Canada halts work on climate and DEI disclosures
Regulatory body blames ‘recent developments in the US and globally’
Canada’s capital markets regulator has announced it is halting its work on mandatory ESG disclosures.
The Canadian Securities Administrators (CSA), which comprises the country’s local and regional financial regulators, will shelve the introduction of new climate reporting requirements and pause efforts to update existing diversity-related rules.
It said in a statement on Wednesday the decision had been made “to support Canadian markets and issuers as they adapt to the recent developments in the US and globally”.
Within days of returning to office in January, US President Donald Trump began clamping down on diversity, equity and inclusion (DEI) initiatives across the public and private sector, claiming they are “illegal and immoral discrimination programmes”.
Hundreds of firms have removed references to their DEI efforts from annual reports, including Mastercard, Salesforce and Lego.
The US Securities and Exchange Commission has also ditched plans to introduce mandatory climate disclosures for listed companies.
In a similar move, the EU is expected to cut 80% of companies from the scope of its Corporate Sustainability Reporting Directive under a current review of the law.
India’s markets regulator SEBI was also reported to be rethinking its ESG disclosure requirements last week.
Echoing the rhetoric of European policymakers, the CSA cited “rising competitiveness concerns”, with local companies being burdened with disclosure obligations that peers in other jurisdictions don’t have to comply with.
U-turn
Last October, Canada’s finance minister Chrystia Freeland announced the development of “mandatory climate-related financial disclosures for large, federally incorporated private companies” as part of a commitment made in the government’s 2024 budget.

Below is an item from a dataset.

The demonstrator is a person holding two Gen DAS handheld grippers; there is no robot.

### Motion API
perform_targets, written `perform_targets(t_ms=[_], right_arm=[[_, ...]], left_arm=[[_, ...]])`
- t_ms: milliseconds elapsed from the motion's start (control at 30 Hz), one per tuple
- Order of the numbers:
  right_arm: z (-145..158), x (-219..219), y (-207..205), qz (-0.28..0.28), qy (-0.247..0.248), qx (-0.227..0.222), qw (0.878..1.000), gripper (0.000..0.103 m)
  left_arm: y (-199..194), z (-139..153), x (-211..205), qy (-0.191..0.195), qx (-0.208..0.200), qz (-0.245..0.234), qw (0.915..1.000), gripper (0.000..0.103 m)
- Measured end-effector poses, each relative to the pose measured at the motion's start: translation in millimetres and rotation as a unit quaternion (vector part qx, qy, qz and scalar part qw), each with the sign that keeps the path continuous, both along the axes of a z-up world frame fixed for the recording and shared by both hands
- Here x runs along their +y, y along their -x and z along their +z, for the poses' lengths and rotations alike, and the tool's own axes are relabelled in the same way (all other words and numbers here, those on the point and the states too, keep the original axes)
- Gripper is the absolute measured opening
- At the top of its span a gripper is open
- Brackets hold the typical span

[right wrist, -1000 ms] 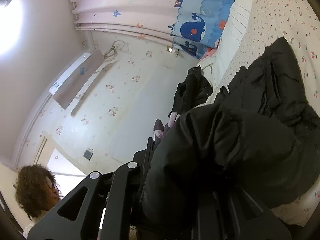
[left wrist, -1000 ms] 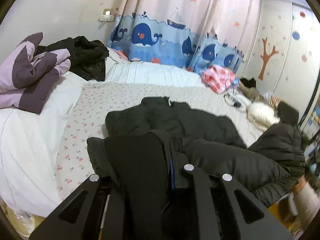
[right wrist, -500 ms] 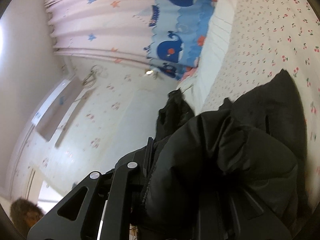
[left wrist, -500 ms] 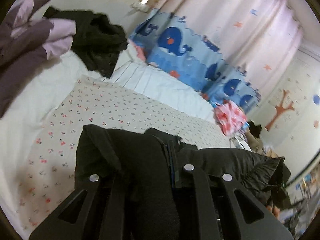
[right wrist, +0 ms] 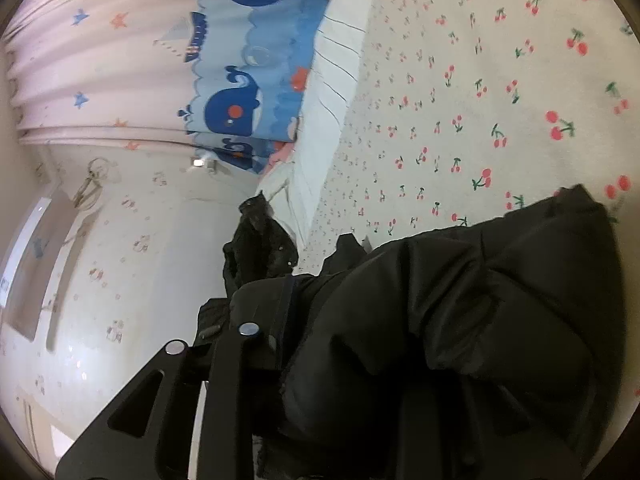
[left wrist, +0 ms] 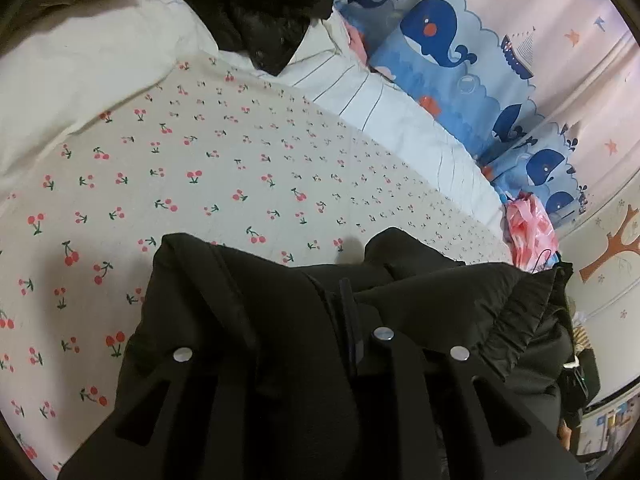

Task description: Fold large clothes

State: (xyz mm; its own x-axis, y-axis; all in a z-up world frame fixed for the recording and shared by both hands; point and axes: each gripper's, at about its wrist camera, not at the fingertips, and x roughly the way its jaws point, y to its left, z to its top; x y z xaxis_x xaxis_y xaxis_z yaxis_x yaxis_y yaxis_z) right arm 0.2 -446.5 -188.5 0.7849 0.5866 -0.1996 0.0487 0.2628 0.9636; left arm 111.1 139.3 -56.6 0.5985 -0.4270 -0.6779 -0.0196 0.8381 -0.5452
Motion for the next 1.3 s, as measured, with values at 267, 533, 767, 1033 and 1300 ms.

The changes were due to be introduced via a revision of the Canada Business Corporations Act.
At the time, the government said mandatory climate disclosures were needed “to attract more private capital into Canada’s largest corporations and ensure Canadian businesses can continue to effectively compete as the world races towards net-zero”.

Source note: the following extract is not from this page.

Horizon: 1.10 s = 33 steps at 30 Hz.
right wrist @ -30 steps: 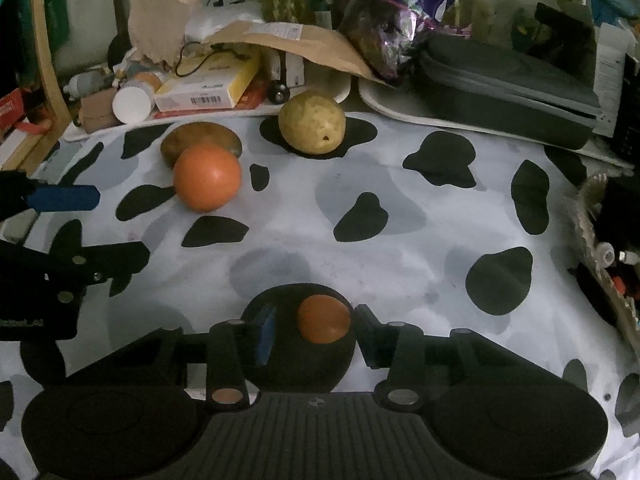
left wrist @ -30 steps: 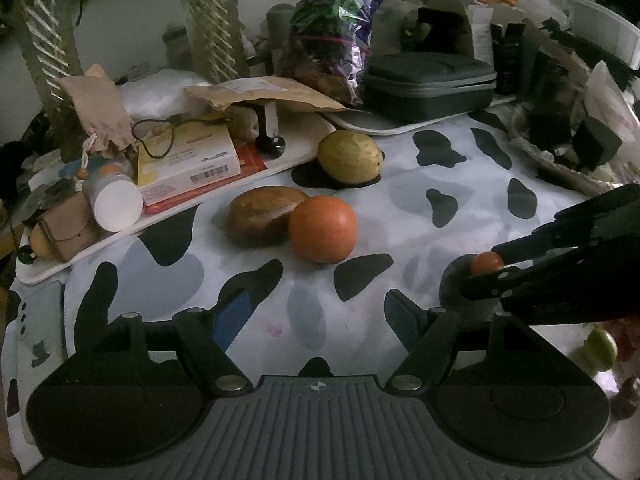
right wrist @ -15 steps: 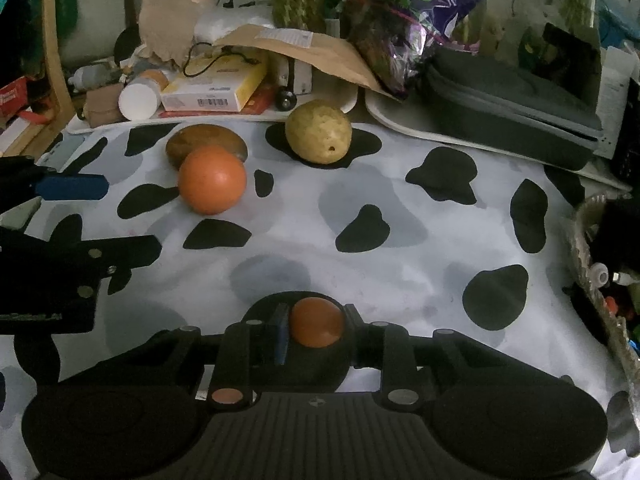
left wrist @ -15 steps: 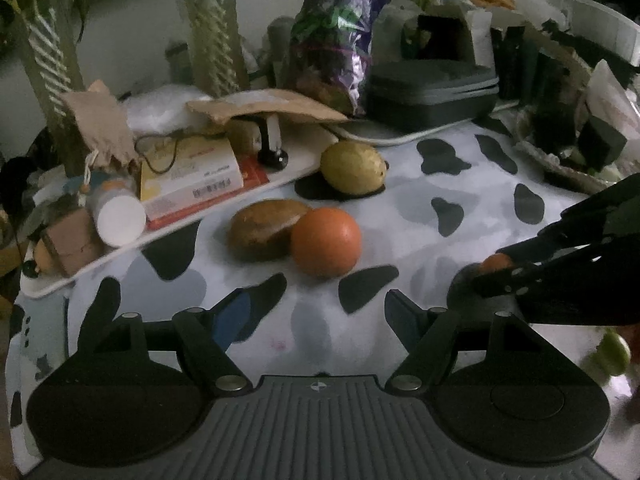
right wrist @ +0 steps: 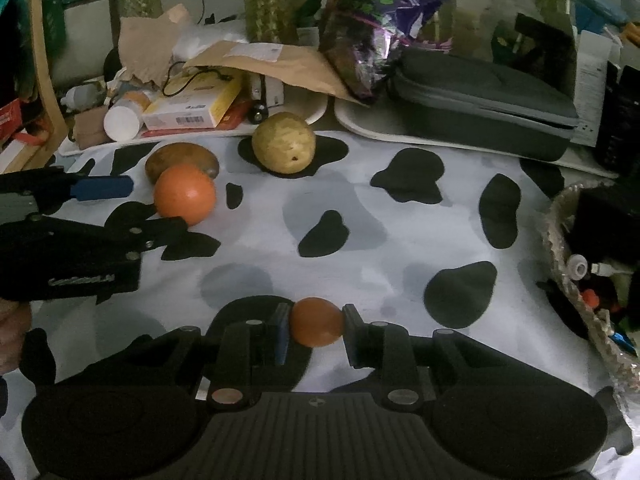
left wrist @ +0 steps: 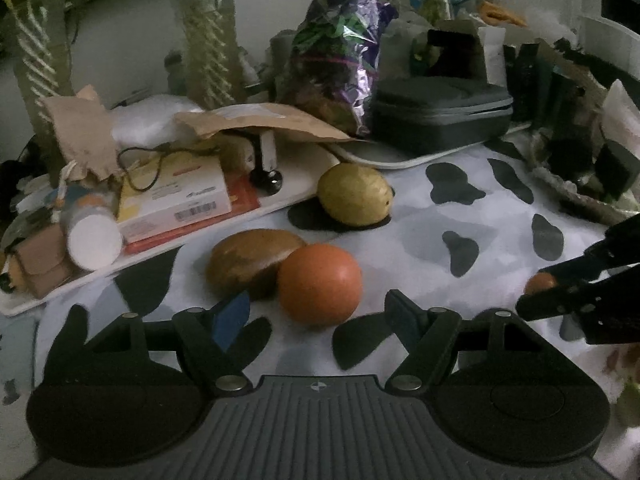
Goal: Organize fruits
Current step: 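Close the left tool on the large orange, then carry the large orange to the plate with the left tool while the right tool carries the small orange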
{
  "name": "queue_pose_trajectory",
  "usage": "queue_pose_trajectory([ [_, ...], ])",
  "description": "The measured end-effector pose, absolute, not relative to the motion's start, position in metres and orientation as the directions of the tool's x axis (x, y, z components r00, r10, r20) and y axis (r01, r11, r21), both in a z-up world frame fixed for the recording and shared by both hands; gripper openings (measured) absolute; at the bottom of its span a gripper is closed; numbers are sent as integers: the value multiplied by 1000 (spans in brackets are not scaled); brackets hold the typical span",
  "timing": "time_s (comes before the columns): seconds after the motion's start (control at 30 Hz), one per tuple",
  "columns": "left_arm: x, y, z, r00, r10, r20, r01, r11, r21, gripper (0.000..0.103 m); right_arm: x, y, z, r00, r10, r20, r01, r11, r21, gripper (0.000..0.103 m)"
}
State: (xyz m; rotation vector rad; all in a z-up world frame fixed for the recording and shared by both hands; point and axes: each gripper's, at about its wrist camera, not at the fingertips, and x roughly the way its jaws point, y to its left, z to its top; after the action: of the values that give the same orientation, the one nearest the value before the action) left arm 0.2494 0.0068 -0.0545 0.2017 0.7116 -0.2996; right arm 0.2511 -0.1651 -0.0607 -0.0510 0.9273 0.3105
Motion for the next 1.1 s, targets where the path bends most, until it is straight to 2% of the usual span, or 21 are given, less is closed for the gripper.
queue_pose_trajectory([
  [0.47,273,-3,-61,749,-133,-649,260,960,103,72,250,-178,-55,566,251,-785,-286,953,99,29],
  [0.6,271,-5,-61,754,-116,-646,255,959,125,65,249,-179,-55,564,254,-786,-292,951,98,29],
  [0.67,269,-4,-58,758,-128,-639,258,960,113,49,249,-179,-55,564,253,-786,-291,952,97,29],
  [0.87,270,5,-53,741,-167,-650,263,963,52,47,246,-178,-54,571,249,-782,-295,951,87,29],
  [1.1,260,4,-37,758,-221,-613,296,955,22,46,243,-176,-49,584,250,-772,-297,951,83,29],
])
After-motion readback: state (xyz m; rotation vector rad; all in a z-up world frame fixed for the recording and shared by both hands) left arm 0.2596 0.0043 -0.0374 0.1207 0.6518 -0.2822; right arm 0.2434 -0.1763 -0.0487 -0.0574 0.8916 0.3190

But the CSA now says voluntary disclosures are sufficient for the time being, and should be based on guidelines published in December by Canada’s Sustainability Standards Board.
Existing financial regulation requires companies to disclose financially-material risks, including climate-related ones, it noted.
“With respect to diversity-related disclosure, non-venture issuers will continue to be required to provide disclosure regarding the representation of women on their boards and in executive officer positions based on the existing requirements under National Instrument 58-101 Disclosure of Corporate Governance Practices,” the regulator added.
The CSA will monitor developments in climate and DEI disclosure around the world, and “expects to revisit both projects in future years to finalise requirements for issuers” it said.
“Issuers will be provided with appropriate notice ahead of any changes to the status of these projects.”